ACTIVITY: Your reply should consist solely of the lines from the one containing "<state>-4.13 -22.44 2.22" through the end of the data, restated word for word.

EXERCISE INPUT:
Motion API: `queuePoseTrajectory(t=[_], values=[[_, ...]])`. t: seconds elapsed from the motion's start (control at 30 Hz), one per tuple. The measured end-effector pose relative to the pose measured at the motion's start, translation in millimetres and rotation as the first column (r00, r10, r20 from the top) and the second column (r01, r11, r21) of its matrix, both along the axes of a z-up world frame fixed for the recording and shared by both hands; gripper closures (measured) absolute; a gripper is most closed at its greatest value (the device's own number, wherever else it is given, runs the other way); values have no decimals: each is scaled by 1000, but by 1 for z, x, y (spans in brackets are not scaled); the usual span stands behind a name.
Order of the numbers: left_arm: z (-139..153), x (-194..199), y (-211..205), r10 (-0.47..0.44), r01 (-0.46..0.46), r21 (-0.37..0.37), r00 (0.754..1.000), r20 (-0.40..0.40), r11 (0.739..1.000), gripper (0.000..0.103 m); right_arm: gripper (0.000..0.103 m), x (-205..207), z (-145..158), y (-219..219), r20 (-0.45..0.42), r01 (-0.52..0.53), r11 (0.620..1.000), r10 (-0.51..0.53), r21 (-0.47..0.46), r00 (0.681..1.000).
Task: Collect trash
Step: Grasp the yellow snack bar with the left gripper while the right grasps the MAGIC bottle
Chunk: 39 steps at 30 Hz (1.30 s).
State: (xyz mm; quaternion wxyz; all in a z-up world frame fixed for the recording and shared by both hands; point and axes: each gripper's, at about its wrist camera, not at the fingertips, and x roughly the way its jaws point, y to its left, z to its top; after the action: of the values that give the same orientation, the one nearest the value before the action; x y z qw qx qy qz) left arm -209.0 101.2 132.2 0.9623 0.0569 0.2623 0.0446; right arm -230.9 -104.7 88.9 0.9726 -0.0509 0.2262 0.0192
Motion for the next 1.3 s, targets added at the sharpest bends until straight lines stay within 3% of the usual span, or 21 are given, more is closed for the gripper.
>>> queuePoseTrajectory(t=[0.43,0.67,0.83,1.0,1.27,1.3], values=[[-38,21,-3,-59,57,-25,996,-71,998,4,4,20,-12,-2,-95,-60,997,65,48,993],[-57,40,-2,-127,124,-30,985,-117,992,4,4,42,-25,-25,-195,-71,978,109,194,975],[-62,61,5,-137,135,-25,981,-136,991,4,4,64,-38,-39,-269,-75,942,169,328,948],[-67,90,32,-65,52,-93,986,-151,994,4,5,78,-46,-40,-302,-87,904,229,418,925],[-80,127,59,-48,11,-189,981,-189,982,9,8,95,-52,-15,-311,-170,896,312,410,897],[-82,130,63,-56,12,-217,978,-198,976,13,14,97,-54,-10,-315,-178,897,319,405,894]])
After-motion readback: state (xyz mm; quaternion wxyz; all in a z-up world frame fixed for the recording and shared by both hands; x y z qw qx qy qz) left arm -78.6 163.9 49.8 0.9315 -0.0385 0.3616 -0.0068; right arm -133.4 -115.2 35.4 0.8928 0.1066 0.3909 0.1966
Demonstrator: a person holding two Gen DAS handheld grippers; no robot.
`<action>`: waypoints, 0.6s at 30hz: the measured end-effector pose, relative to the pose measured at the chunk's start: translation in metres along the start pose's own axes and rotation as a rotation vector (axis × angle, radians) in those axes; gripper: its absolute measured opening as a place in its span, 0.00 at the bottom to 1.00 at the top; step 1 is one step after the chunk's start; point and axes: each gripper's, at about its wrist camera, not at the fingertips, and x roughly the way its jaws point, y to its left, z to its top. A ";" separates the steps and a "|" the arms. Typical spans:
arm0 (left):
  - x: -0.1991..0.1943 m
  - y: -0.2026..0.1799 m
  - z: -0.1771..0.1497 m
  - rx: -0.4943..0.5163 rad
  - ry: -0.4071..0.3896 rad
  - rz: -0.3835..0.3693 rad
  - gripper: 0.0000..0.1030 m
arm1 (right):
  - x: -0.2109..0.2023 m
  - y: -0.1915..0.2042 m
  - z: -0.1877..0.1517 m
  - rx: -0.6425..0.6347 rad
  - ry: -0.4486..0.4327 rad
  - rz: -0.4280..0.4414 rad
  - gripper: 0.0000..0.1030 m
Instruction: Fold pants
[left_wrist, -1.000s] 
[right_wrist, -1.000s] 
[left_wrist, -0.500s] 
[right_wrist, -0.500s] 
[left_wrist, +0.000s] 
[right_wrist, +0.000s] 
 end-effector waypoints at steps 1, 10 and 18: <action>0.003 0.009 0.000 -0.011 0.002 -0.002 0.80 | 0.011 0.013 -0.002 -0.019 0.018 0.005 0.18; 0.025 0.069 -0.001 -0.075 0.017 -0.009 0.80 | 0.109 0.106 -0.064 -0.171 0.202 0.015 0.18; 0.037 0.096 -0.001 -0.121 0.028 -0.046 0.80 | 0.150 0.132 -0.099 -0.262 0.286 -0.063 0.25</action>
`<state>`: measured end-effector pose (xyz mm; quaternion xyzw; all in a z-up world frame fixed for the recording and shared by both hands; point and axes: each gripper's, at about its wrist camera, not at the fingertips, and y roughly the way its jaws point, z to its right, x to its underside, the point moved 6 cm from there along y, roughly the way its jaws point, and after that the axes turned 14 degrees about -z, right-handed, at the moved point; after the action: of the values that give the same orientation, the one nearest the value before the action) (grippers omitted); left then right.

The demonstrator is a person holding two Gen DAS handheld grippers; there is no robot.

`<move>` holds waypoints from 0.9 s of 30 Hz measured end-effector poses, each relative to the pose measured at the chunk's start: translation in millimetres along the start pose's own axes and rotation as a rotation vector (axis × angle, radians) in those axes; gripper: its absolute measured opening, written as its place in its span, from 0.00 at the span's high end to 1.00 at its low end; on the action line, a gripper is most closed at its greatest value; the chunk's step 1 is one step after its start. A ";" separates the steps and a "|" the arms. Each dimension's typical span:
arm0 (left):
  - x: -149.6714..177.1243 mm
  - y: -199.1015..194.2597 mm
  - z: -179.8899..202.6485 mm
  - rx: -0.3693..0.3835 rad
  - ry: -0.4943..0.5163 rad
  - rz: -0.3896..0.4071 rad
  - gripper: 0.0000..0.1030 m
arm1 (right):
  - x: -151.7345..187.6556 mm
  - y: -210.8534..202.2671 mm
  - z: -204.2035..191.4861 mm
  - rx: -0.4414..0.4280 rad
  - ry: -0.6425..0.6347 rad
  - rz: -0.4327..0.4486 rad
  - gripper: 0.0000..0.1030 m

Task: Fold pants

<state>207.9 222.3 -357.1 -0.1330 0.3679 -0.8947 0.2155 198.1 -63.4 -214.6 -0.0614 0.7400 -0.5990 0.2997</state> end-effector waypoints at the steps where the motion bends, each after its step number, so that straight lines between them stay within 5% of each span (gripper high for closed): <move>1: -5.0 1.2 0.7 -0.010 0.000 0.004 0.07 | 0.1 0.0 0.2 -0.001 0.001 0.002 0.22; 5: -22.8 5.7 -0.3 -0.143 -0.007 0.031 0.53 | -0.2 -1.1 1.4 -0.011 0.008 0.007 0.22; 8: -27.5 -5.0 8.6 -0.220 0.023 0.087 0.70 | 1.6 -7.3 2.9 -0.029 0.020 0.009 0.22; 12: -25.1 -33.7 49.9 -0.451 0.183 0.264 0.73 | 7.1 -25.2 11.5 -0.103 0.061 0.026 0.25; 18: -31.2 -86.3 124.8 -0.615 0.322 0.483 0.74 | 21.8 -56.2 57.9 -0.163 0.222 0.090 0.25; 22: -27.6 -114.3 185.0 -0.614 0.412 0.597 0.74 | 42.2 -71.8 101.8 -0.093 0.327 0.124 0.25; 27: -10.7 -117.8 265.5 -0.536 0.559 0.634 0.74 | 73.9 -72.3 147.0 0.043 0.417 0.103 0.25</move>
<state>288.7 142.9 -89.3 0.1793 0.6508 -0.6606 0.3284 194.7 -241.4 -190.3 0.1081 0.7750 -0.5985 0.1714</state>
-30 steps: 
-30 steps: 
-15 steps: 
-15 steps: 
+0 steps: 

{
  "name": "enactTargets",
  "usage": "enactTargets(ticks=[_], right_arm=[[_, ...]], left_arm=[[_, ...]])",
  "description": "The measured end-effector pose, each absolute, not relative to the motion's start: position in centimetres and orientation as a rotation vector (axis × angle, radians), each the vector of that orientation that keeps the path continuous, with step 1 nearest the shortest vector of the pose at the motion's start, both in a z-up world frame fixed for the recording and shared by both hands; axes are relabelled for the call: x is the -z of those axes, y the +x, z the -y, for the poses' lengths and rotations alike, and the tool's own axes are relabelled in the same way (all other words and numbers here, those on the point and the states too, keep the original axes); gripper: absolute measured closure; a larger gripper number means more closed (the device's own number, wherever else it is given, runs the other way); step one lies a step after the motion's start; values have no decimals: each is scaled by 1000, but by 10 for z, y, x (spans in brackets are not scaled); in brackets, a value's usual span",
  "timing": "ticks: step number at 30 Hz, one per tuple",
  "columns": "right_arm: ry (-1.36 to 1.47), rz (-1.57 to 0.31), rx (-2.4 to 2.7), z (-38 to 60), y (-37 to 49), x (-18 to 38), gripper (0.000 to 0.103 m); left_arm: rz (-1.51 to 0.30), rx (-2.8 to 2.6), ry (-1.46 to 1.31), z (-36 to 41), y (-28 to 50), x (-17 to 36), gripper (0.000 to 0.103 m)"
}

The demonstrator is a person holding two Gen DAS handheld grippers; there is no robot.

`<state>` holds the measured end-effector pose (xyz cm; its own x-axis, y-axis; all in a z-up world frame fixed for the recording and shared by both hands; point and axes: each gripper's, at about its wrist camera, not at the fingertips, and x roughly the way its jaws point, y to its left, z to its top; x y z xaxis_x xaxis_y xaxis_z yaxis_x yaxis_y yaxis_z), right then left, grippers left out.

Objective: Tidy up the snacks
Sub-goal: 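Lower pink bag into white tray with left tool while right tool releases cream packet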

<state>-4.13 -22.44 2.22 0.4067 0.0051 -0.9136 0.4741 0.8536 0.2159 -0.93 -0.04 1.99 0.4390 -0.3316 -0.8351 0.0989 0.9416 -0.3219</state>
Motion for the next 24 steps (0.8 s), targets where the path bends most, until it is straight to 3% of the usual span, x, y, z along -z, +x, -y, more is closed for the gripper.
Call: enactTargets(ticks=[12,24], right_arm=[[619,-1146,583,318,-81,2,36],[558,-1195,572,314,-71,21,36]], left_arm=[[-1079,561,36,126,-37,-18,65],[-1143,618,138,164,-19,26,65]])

EXERCISE SOLUTION:
<state>-4.13 -22.44 2.22 0.4067 0.0051 -0.9136 0.4741 0.8536 0.2159 -0.93 -0.04 1.99 0.4390 -0.3316 -0.8351 0.0989 0.9416 -0.3219</state>
Motion for the next 24 steps (0.8 s), targets where the path bends most, until it is straight to 3% of the usual span, x, y, z along -z, +x, -y, more is closed for the gripper.
Call: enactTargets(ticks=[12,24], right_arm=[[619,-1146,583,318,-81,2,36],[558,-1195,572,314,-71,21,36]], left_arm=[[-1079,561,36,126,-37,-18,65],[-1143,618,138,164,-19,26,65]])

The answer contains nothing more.